The Nutrition business has seen a 100% increase in OP due to Biotics, but is facing some challenges in the fibers sector. However, the long-term outlook for fibers is positive due to global nutrition trends. Animal Nutrition is undervalued and there will be a focus on refining the portfolio. Different strategies are being applied to different regions, with a focus on fewer platforms and customers to execute the pipeline faster. The speaker offers a complementary view, but the paragraph does not specify what this view is.

Juan and the speaker agree with Juan's comments on Animal Nutrition and the broader portfolio. They have seen the benefits of cost improvement programs and expect the business to become more focused on specialty products in the future. There was a slight decrease in income in the first quarter due to commodity price headwinds, but the recent M&A deals are expected to contribute to revenue for the full year.

The company expects mid-single digit revenue growth for the full year with better operating profit due to lower costs. Volume has generally improved except for the Specialty Ingredients business. The company anticipates an increase in soy meal demand and inclusion ratios later in the year, despite forecasts for poultry supply remaining steady. The $500 million in cost savings will come from various areas, including operating segments and corporate unallocated.

The speaker is explaining that the industry is going through a transition period with ample supplies and slow farmer selling. The proteins industry is starting to see growth in poultry but is still struggling with profitability in beef and pork. Pricing is having an effect and trade flows are shifting. The speaker believes that with increased RGD capacity and soybean oil from Brazil, crush margins will be a determining factor for the year. The drive for excellence profitability is also making progress.

Juan Luciano mentioned during the remarks that the company has more than 1,200 initiatives, which can be grouped into three main areas: plant process optimization, business process optimization, and supply chain and demand fulfillment. The company has already made significant progress in these areas, with about 1/3rd of the $500 million goal for 2024 already in sight. In response to a question about the dynamic of the blenders tax credit changing to a producers tax credit and its impact on soy oil demand in the U.S., Juan explained that the company is advocating for the use of grid CA modeling to be included in the new tax credit system and is urging government officials to provide clarity on the matter to avoid uncertainty in the market.

Juan Luciano discusses the importance of providing regulatory certainty for industries investing in the U.S. He also talks about the renewable diesel industry and its use of various feedstocks, including soybean oil. He mentions that the industry is currently relying on temporary imports of used cooking oil, but expects soybean oil to recover its percentage of use. In response to a question about the Green Bison JV, Luciano mentions that it contributed to the company's process volume growth and resulted in a $10 million non-controlling interest loss. He does not have specific numbers on hand but expects the JV to become profitable in the future.

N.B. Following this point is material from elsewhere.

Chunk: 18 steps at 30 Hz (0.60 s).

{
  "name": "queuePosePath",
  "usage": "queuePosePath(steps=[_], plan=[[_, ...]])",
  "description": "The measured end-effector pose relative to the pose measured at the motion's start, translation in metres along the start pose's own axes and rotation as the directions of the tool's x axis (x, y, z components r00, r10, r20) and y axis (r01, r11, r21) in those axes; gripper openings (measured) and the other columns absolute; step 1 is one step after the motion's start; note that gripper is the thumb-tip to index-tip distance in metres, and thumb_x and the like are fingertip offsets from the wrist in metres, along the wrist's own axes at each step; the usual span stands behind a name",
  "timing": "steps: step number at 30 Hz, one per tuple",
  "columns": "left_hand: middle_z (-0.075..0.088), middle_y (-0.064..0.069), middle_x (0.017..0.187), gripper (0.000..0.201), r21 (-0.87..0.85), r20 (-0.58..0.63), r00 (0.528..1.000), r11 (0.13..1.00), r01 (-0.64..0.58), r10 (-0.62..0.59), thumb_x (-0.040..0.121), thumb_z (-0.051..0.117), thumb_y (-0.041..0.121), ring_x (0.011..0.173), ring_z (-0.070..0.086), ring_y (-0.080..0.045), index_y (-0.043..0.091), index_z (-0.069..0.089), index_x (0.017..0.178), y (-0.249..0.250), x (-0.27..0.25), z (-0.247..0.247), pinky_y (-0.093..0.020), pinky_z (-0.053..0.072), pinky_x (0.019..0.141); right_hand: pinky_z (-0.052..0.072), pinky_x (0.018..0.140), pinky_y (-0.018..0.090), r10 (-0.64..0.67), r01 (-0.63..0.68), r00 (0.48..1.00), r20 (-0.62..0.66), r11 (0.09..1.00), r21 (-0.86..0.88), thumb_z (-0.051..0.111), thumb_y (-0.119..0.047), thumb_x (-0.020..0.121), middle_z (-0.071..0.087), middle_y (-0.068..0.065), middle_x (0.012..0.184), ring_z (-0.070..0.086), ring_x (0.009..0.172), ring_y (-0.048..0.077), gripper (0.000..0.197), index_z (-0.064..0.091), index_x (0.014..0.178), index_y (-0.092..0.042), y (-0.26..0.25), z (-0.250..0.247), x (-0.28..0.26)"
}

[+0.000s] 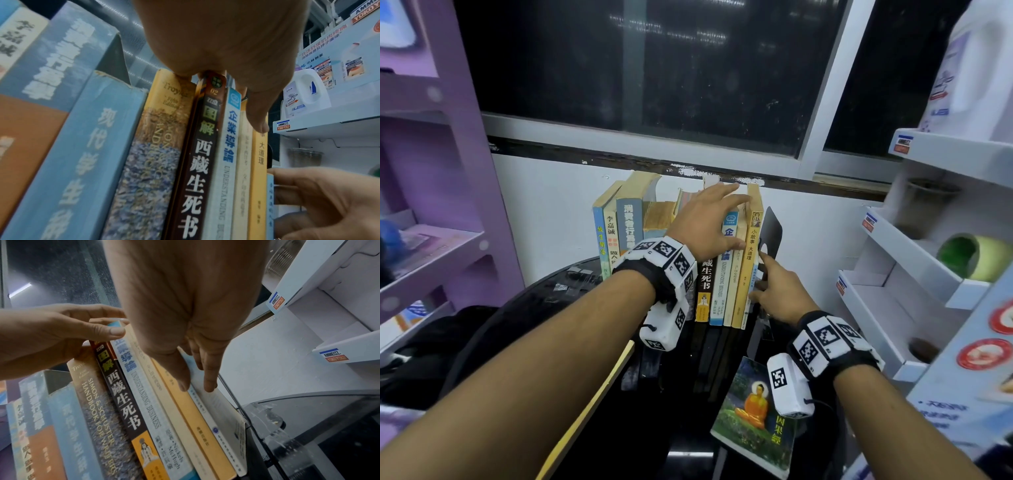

ADM's first quarter saw a 9% increase in oilseed volumes, driven by the new Spiritwood plant and improvements across their plants. The Green Bison joint venture will also be a contributor to profit in 2024. ADM has a decarbonization strategy and is working on increasing carbon capture sequestration, with plans to go from 2 to 7 wells. This is driven by their own goals and customer demand for low carbon intensity products.

The speaker reminds the audience that 4.5 million tons of CO2 have been captured in the last 10 years, and pipelines are being built to bring more to the carbon capture units. The region acreage is doubling due to both excitement from farmers and demand from customers for sustainable practices. The speaker commends the team for their work and states that ADM is seen as a leading program in the world.

This summary was generated with AI and may contain some inaccuracies.